Depuis l’élection du gouvernement de la CAQ, la question de l’immigration a été extrêmement présente dans l’actualité. Hormis la pandémie, peu d’enjeux ont fait couler autant d’encre que l’immigration et la pénurie de main-d’œuvre. Les chambres de commerce, présentes sur l’ensemble du territoire québécois, sont bien à même de pouvoir témoigner de l’importance de ces questions pour des milliers d’entreprises.

On a abondamment parlé au cours des trois dernières années des critères de sélection des immigrants, de la capacité d’intégration du Québec, des valeurs québécoises que ceux-ci doivent adopter, du degré de maîtrise du français et, évidemment, des seuils d’immigration.

D’aucuns conviendront que le sujet est loin d’être clos. Le printemps dernier, le ministère de l’Immigration, de la Francisation et de l’Intégration (MIFI) avait semé l’espoir que nous pourrions débattre sereinement sur le sujet en annonçant publiquement son intention de devancer les travaux sur la planification pluriannuelle de l’immigration, originalement prévus en 2022. Malheureusement, le gouvernement a changé d’avis et maintenu l’échéancier initial.

Il nous apparaît déraisonnable de prévoir un débat sur un sujet aussi clivant à la veille d’une campagne électorale. Les employeurs, membres des diverses chambres de commerce du Québec, craignent que l’immigration fasse encore l’objet de débats politiques se détournant d’une analyse concrète, basée sur des faits et des données socio-économiques.

Depuis 1978, le gouvernement du Québec possède des pouvoirs étendus en matière d’immigration. Cette entente Ottawa-Québec visait à reconnaître les spécificités culturelles et historiques du Québec. L’arrimage global qui devait suivre cet accord n’a cependant jamais été complété. Le manque de collaboration entre les ordres de gouvernement entraîne encore à ce jour un désavantage marqué pour les candidats à l’immigration permanente au Québec en raison des délais exacerbés par ce manque de cohésion.

Un candidat à l’immigration sélectionné par le Québec peut aujourd’hui espérer obtenir sa résidence permanente dans un délai de 27 mois, comparativement à 6 mois s’il passe par le régime fédéral.

C’est inadmissible qu’il soit plus facile pour un candidat à l’immigration s’exprimant en français de s’établir dans une autre province plutôt qu’au Québec.

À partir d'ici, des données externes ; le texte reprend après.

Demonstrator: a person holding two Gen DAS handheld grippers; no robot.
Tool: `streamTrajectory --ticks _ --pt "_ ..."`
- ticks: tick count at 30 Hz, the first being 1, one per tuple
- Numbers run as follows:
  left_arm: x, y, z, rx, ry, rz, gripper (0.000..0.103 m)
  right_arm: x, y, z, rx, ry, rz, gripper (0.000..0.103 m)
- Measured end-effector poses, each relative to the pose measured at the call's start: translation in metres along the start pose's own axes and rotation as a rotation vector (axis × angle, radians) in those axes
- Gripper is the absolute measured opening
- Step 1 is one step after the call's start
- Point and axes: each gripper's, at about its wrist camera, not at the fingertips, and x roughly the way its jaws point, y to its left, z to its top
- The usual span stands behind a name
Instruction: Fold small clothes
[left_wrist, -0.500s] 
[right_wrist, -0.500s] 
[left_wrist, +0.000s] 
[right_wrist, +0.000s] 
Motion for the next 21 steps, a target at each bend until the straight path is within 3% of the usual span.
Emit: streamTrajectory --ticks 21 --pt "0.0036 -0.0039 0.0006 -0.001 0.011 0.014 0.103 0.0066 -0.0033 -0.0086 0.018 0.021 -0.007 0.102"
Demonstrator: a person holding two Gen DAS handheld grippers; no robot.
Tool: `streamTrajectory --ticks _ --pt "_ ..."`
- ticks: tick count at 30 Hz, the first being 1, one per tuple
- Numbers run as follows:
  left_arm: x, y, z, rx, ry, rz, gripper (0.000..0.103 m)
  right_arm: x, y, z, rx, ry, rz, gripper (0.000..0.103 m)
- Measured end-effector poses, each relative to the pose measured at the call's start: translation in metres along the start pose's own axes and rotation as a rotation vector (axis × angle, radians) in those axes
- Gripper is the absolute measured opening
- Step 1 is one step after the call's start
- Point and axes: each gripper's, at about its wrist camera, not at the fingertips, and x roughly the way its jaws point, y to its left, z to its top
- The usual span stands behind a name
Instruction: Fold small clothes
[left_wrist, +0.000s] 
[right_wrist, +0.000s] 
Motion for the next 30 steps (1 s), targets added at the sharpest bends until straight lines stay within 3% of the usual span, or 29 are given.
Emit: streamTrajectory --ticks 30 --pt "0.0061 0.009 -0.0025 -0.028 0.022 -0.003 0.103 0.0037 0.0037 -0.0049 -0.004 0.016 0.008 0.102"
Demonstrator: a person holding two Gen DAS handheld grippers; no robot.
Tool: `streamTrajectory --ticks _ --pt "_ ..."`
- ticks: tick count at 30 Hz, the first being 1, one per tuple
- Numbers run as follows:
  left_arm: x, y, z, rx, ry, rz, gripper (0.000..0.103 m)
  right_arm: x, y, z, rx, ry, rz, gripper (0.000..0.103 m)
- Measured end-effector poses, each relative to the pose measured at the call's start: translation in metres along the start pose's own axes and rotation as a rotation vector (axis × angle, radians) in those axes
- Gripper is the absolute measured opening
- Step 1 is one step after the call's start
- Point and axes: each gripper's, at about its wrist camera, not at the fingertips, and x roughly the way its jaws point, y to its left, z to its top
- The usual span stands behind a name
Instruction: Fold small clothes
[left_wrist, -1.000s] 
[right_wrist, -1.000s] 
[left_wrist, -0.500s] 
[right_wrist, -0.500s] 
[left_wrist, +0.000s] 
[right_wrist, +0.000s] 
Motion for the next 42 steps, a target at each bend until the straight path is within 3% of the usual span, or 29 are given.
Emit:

Des employeurs nous interpellent régulièrement pour souligner qu’ils perdent des travailleurs potentiels ou même actuels au profit de concurrents d’autres provinces en raison de ce délai. Le gouvernement du Québec nous assure pouvoir réduire de façon significative ce déficit concurrentiel. Cependant, notre besoin n’est pas de réduire, mais d’éliminer cet écart. Il n’y a aucune raison valable pour maintenir une telle situation. La bureaucratie excessive ne peut être un trait distinctif de la culture québécoise.

Alors que nous pourrions tenir en ce moment une nouvelle consultation sur les seuils d’immigration, nous désirons à tout le moins rappeler au gouvernement notre proposition d’amorcer une consultation nationale itinérante auprès des acteurs économiques et sociaux sur l’apport de l’immigration et sur sa contribution potentielle à la diminution des impacts du vieillissement de la population et de la pénurie de main-d’œuvre. Il faut profiter de cette occasion pour faire une réelle réflexion sur cet enjeu et ne pas repousser à plus tard les décisions inévitables qui devront être prises.

L’immigration ne répondra pas à tous les besoins de main-d’œuvre, mais elle est une pièce inévitable du casse-tête. Alors que la pénurie de main-d’œuvre est de plus en plus criante, nous invitons le gouvernement à trouver un moyen d’éviter que sa politique en matière d’immigration soit directement responsable de la fermeture de centaines d’entreprises québécoises, en manque de travailleurs et d’expertise.